Solve Your Child's Sleep Problems - Dr. Richard Ferber. You can find it anywhere. Look at the reviews on Amazon.
And yeah, those controlled crying techniques and others stated above ARE cruel in my opinion. Only my opinion though. I believe if the kid wants love
and company give them it. Like I say, the kid won't be doing it when it's 15.
edit on 2-3-2016 by and14263 because: (no reason
given)
Well, it's at least something to consider if all else fails. Does she drink milk? Because that's a biggie, sites are full of testimonials about how
removing milk changed everything. It's the casein.
originally posted by: and14263
She's two that's natural. It won't last forever.
This
We have been going through the same for the last few months with our 2 year old. It's a pain but it's all part of the process. We went through the
same with our oldest and we both know it will pass.
We're definitely not opposed to having her cry-it-out, but it hasn't really worked well in the past, and we've tried it multiple ways (with
reassurances, without, cold-turkey, graduated, etc...).
But maybe it's time for that again. It just makes it hard because she's in a toddler bed now (has been for about 4 months), so we haven't tried that
method because of concerns that she'd get back in bed and cover herself up (or wouldn't do that). I think we're going to give it another go over the
weekend, though, and just see how it goes, and then decide from there. But the main problem isn't that she necessarily fights going to sleep (although
that has been happening a bit lately), it's that she doesn't remain asleep and then won't go back to sleep alone once she's up.
But it doesn't have to be like this, and I know because our oldest (12) slept like a log from the time he was born and never had sleep issues. Yes,
individuals are different, but it's not healthy to the mental development of the child for them not to have good sleep.
It's normal for sleep regression to happen and for it to last a couple weeks. We're going on multiple months, here--there's something to this equation
that we're missing.
Yeah, I get it. I'm not above doing things that "sound cruel" in order to fix an issue.
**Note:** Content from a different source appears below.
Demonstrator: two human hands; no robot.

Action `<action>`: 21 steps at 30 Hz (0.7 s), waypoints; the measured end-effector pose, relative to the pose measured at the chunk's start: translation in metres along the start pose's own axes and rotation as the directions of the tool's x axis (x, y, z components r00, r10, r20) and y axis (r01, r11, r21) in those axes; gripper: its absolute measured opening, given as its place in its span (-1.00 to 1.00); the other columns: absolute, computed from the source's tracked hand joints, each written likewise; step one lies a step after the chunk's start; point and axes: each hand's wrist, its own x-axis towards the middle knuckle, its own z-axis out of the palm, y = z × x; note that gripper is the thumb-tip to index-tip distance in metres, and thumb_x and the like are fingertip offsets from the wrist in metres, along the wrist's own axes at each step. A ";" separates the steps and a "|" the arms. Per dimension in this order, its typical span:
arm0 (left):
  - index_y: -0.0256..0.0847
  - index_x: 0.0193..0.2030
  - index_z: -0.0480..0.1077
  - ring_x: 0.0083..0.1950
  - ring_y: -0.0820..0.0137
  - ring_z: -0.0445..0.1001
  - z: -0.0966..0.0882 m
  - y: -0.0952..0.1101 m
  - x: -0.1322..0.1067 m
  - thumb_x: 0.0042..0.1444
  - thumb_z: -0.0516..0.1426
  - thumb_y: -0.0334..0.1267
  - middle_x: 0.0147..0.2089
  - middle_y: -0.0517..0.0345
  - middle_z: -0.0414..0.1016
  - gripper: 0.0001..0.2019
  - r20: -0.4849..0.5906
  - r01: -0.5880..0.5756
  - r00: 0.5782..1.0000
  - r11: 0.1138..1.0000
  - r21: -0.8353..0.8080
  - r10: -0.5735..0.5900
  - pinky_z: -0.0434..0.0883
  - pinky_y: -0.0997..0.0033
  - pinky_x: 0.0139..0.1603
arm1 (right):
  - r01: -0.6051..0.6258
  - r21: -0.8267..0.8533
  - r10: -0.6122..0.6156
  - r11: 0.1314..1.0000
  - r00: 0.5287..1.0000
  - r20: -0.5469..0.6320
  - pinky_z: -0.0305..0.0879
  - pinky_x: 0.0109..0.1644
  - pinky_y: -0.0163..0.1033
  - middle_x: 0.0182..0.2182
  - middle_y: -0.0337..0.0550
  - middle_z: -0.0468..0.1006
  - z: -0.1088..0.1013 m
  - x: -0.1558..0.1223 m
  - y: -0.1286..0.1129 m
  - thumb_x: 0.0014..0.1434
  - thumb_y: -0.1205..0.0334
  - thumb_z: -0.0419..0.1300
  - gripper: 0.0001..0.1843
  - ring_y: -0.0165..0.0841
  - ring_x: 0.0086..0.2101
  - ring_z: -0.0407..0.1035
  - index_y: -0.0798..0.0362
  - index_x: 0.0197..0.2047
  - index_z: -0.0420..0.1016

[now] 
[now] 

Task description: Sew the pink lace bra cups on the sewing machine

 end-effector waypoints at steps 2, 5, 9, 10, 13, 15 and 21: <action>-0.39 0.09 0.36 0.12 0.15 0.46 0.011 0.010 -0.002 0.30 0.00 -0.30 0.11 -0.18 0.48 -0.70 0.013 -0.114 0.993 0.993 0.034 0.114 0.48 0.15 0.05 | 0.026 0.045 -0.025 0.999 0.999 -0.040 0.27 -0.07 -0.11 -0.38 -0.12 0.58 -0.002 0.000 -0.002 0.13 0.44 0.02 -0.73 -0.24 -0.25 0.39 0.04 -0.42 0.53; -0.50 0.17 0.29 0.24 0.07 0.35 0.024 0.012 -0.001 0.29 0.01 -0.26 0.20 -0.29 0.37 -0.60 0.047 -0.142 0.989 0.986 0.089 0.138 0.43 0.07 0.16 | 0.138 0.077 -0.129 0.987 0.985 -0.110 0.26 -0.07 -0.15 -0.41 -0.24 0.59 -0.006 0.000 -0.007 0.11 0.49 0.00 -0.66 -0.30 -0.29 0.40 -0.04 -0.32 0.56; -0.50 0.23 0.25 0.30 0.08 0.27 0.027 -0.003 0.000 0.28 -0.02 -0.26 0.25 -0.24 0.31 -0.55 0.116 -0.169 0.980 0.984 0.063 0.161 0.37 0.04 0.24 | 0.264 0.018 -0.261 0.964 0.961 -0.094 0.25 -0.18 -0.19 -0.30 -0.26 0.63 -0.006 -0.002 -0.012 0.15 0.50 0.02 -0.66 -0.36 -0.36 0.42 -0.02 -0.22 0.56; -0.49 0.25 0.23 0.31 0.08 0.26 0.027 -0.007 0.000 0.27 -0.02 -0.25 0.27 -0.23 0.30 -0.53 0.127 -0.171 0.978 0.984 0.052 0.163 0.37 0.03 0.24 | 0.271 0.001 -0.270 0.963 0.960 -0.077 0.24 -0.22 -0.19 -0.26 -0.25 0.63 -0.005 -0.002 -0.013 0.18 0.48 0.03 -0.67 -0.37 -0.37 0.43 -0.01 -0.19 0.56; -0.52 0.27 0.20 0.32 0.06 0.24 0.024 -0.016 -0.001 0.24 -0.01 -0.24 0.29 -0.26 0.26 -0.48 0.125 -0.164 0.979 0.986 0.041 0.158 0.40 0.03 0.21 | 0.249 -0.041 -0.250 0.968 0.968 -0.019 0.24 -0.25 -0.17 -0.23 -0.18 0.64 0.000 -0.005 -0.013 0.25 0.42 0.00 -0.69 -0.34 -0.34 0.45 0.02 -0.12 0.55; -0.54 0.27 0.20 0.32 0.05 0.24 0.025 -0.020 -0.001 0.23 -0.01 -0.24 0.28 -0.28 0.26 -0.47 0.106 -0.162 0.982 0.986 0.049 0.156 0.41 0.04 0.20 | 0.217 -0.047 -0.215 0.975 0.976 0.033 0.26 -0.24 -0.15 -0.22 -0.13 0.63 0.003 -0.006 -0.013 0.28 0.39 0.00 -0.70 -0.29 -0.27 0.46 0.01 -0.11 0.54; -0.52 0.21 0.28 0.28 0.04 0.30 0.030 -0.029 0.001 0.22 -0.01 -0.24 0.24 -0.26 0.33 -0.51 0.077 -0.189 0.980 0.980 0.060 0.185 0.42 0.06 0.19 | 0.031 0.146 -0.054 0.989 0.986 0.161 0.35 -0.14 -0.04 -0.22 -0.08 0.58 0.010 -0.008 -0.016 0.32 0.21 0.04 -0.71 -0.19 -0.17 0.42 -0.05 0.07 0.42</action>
Hell, my son gave us a couple nights of not wanting to stay in
bed when he was about two--I turned the knob around, locked the door, and let him cry it out, telling him that it was bed time and to get in bed. That
only lasted a couple of nights and he was broken of it.
My daughter is more stubborn. Much. More.
And yes, we unlocked his door and checked on him before we went to bed, to ensure that he wasn't locked in at night.
Maybe I'm just being too soft because I'm daddy and she's my daughter. In any event, I think we will give it a try again this weekend, and I will
maybe even consider moving her furniture in her room around a bit before we try that, just to see if that helps.
Who knows what will work, but we'll try a few things, one at a time, to see if it helps.
Thanks...I did forward that book to my wife, and apparently she already knows about it.